---- EXTRACTED DATA

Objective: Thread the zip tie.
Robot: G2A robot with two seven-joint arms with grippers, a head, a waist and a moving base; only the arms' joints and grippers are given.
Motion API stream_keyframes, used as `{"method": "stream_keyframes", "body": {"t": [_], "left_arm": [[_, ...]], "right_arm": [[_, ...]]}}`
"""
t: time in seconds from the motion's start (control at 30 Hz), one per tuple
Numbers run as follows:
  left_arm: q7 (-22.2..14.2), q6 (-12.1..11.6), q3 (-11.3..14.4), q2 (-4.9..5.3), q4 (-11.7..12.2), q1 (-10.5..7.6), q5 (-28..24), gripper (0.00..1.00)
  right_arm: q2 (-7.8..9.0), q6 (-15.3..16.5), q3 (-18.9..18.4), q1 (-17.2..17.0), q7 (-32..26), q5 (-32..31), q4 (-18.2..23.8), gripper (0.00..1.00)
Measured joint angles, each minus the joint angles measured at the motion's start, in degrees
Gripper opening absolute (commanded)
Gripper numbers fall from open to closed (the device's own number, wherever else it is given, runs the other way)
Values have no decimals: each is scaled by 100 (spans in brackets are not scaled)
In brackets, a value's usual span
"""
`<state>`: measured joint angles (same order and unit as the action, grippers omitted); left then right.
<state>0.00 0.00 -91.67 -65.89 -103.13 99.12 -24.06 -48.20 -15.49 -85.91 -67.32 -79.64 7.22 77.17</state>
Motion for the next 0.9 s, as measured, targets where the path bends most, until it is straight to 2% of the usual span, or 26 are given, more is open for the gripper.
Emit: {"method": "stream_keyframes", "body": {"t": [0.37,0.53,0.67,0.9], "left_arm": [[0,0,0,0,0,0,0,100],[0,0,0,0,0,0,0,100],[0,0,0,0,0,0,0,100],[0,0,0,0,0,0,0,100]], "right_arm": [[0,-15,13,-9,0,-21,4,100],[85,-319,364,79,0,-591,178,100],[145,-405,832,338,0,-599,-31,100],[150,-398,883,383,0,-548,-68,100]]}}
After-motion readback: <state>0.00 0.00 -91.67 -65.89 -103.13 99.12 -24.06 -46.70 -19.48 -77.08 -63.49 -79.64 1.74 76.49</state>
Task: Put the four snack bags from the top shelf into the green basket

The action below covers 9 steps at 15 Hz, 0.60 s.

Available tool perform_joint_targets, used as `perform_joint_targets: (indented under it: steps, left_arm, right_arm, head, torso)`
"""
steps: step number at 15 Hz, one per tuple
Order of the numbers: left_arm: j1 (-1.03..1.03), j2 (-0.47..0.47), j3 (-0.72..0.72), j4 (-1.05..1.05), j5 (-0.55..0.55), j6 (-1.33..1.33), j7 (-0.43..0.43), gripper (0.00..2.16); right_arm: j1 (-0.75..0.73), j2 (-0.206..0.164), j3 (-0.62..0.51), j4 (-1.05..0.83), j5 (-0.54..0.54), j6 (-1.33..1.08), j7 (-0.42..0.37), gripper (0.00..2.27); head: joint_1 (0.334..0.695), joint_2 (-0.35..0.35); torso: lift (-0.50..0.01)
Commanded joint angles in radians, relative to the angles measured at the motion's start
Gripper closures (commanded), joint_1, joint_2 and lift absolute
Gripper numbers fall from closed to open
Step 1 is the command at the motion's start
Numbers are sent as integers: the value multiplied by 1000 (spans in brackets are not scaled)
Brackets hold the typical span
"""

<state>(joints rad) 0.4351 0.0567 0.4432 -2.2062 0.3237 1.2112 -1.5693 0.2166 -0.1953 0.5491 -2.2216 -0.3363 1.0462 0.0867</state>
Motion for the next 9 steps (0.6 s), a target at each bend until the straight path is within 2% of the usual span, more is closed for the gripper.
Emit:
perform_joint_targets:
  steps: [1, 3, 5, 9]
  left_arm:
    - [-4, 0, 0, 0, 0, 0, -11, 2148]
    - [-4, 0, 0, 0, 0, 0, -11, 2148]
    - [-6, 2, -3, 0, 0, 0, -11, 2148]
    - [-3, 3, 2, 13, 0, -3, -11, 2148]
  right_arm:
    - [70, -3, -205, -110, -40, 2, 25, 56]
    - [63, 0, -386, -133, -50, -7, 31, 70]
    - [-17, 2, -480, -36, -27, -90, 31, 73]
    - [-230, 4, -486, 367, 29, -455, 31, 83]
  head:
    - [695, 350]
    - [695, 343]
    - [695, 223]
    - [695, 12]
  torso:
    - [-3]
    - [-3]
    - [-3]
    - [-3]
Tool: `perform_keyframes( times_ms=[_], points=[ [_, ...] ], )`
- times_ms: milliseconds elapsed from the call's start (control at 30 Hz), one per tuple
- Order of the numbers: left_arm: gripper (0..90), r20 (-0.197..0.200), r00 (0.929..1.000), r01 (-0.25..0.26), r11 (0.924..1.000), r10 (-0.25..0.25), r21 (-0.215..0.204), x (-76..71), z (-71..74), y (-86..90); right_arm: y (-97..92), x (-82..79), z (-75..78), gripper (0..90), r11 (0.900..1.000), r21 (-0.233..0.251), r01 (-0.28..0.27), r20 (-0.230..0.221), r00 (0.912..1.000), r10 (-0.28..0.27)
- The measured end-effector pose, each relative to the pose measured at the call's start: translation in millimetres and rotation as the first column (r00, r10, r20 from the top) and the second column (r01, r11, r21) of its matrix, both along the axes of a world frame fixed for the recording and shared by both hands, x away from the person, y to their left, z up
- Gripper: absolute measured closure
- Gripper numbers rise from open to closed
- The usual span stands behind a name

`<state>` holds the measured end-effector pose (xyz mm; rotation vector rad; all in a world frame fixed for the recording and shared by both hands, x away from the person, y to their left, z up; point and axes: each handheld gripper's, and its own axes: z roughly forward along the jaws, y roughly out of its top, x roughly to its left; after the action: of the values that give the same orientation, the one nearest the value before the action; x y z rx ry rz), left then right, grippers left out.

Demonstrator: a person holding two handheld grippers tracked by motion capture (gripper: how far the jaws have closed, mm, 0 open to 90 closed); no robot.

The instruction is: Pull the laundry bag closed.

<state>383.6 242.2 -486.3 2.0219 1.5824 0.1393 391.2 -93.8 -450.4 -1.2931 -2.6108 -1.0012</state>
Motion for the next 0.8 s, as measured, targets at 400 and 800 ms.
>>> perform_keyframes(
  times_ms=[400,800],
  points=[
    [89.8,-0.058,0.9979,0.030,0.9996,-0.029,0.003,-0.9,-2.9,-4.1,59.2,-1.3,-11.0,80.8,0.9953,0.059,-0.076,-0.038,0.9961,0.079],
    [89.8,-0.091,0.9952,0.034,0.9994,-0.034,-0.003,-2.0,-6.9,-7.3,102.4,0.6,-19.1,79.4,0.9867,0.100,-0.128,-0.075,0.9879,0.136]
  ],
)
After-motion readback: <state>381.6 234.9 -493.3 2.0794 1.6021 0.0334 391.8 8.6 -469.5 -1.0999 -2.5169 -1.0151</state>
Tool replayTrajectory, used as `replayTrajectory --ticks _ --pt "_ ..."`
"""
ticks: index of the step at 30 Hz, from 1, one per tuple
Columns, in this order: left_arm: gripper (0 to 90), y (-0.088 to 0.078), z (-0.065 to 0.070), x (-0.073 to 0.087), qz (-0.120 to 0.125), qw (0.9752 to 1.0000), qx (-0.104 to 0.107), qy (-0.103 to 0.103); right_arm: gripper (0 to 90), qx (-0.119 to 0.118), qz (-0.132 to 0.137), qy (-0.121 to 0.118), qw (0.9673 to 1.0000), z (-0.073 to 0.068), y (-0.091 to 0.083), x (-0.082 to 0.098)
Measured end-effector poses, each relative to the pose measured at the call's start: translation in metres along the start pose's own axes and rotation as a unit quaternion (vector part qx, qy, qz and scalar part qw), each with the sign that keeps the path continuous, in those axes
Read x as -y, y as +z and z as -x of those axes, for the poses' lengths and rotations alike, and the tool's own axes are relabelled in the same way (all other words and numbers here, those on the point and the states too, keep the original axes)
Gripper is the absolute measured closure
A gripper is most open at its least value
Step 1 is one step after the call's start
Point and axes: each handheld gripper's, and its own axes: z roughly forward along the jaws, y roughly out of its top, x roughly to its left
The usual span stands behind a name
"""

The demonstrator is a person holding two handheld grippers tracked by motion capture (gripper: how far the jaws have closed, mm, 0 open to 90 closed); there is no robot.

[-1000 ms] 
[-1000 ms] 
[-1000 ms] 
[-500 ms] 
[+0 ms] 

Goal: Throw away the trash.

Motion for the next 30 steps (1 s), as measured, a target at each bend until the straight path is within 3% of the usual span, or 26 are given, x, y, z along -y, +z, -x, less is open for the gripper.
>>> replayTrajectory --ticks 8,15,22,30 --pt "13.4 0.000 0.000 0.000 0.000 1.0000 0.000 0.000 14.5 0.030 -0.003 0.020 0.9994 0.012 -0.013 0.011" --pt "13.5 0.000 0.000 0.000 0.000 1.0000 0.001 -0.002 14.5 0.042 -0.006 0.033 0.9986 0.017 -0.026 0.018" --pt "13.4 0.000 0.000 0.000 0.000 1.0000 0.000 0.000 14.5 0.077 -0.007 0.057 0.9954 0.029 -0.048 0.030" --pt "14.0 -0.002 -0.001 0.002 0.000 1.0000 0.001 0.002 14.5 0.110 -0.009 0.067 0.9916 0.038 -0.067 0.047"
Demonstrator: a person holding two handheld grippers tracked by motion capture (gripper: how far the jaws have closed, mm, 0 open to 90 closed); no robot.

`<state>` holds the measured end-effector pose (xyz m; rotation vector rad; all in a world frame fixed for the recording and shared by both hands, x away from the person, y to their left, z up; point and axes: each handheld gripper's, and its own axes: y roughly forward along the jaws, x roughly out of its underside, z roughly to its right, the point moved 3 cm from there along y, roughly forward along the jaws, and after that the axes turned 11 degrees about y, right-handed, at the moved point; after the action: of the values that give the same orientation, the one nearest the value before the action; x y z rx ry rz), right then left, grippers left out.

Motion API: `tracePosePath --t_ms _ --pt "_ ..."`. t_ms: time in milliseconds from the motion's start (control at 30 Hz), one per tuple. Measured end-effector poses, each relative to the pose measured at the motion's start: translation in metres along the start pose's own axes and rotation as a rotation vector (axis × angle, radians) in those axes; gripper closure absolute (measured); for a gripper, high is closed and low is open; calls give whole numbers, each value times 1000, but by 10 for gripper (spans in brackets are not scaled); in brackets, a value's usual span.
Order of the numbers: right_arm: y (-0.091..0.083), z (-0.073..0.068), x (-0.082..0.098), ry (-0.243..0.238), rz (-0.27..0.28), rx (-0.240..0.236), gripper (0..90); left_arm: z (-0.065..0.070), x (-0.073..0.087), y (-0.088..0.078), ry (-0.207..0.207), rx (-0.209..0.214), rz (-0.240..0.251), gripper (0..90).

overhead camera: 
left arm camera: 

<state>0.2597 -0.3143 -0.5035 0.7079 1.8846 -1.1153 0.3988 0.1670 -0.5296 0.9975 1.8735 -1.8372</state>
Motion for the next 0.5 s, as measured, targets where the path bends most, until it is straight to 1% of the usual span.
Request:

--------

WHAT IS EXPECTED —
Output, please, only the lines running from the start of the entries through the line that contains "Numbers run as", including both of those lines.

SOLUTION BELOW —
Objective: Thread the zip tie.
Robot: G2A robot with two seven-joint arms with grippers, a head, a waist and a moving base; only the arms' joints and grippers are given.
Motion API stream_keyframes, used as `{"method": "stream_keyframes", "body": {"t": [_], "left_arm": [[_, ...]], "right_arm": [[_, ...]]}}`
"""
t: time in seconds from the motion's start (control at 30 Hz), one per tuple
Numbers run as follows:

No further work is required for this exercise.